▶ WORK REQUEST
Lines of the listing that contain "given" need to be copied.

▶ THE DATA
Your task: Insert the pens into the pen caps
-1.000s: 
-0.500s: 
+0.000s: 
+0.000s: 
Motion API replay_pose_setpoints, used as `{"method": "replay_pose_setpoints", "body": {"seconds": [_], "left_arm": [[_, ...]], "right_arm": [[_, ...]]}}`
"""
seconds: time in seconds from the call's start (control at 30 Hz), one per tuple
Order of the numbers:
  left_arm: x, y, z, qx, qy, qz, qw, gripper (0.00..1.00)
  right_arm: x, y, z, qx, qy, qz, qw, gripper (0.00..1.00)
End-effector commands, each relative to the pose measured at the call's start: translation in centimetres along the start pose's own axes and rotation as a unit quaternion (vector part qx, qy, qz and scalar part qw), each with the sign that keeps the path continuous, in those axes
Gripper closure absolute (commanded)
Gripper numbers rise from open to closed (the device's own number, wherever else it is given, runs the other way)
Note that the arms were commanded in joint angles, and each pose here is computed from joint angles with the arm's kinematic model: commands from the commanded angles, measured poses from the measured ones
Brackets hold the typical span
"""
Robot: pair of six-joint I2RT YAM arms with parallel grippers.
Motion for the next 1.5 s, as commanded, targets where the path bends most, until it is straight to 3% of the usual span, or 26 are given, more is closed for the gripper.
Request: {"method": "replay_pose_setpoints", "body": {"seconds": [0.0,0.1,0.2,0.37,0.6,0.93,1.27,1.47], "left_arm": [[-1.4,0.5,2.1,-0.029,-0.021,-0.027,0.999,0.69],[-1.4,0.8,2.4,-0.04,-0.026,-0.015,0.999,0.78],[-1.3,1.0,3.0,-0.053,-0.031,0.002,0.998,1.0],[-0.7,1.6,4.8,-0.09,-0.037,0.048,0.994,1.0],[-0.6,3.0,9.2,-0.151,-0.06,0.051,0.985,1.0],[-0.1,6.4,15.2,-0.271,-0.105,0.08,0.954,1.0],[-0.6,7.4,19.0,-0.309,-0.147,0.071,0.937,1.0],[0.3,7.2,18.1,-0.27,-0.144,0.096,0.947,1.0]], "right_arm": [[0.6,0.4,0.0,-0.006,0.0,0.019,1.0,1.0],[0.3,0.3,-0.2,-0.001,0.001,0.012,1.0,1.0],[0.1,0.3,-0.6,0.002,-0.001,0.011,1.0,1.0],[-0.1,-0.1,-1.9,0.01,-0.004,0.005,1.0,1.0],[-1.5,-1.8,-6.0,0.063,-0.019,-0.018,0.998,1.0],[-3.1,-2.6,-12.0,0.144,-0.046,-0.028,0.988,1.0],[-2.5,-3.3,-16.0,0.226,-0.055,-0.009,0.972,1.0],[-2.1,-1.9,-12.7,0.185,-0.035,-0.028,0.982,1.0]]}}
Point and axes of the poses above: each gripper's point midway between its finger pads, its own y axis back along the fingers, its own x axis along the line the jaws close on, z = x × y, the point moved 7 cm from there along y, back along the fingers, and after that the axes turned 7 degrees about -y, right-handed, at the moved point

▶ ANSWER SPACE
Gripper numbers rise from open to closed (the device's own number, wherever else it is given, runs the other way)
Motion for the next 1.5 s, as commanded, targets where the path bends most, until it is straight to 3% of the usual span, or 26 are given, more is closed for the gripper.

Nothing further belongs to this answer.